En ese momento, Harry se fijó en los portones abiertos de la muralla del Vaticano, al otro lado del ramal, donde los carriles viejos se unían a la vía nueva, y vio un coche aparcado con dos hombres en el exterior que seguían sus movimientos.

Scala y Castelletti.

Roscani continuaba en el interior de los muros del Vaticano, pero ¿dónde?

Experimentando un dolor insoportable, Roscani daba unos pasos y acto seguido se detenía para descansar, apretando con la mano la herida del muslo. Aunque creía que se dirigía a la estación, ya no estaba seguro. El humo y el dolor no le permitían orientarse. Aun así, con la Beretta en la mano libre, siguió avanzando a trompicones.

– ¡Alto! ¡Manos arriba! -rugió de repente una voz en italiano.

Roscani se detuvo. A continuación apareció ante él una docena de hombres armados, con camisas azules y boinas. Eran miembros de la Guardia Suiza.

– ¡Soy policía! -gritó Roscani. No sabía si los guardias recibían órdenes directas de Farel, pero tenía que arriesgarse y confiar en que no pertenecieran al grupo de los hombres de negro-. ¡Soy policía! -repitió.

– ¡Arriba las manos! ¡Arriba las manos!

Roscani levantó las manos despacio. Segundos después, alguien le arrebató la Beretta. Oyó una voz que hablaba por radio.
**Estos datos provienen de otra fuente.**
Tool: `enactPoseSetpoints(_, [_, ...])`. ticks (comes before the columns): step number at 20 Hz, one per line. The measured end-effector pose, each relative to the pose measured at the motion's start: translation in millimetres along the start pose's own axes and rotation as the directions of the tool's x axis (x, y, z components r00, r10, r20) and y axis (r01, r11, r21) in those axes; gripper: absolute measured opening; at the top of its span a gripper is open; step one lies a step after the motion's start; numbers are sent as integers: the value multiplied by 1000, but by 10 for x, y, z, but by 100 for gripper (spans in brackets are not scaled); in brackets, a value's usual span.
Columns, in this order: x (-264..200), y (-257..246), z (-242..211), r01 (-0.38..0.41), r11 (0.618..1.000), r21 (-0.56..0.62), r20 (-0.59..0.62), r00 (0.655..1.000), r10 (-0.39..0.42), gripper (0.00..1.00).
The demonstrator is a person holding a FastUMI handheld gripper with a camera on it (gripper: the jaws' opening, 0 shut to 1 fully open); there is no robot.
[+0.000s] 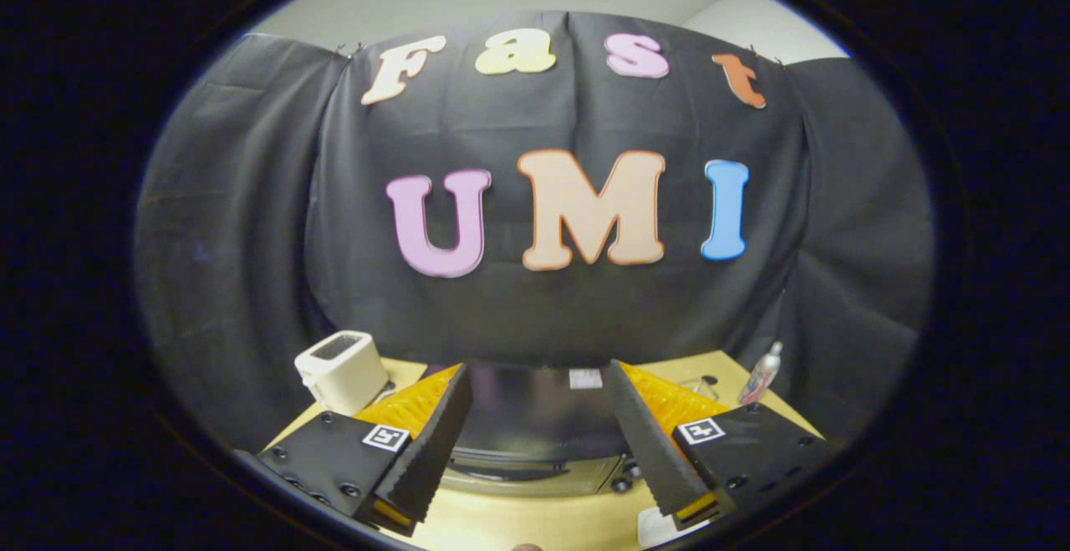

– Ambulanza! -pidió el hombre con tono urgente-. Ambulanza!

Thomas Kind cerró la puerta de la estación tras de sí y se encontraron en el interior de un edificio cavernoso que antaño había sido la puerta del Papa al mundo. El sol penetraba por las ventanas situadas en lo alto e iluminaba la sala como los focos de un teatro en el centro del escenario. Con excepción de esta luz y de la claridad que entraba por la ventana que daba a las vías, el sitio era oscuro y frío, aunque estaba libre del humo del exterior.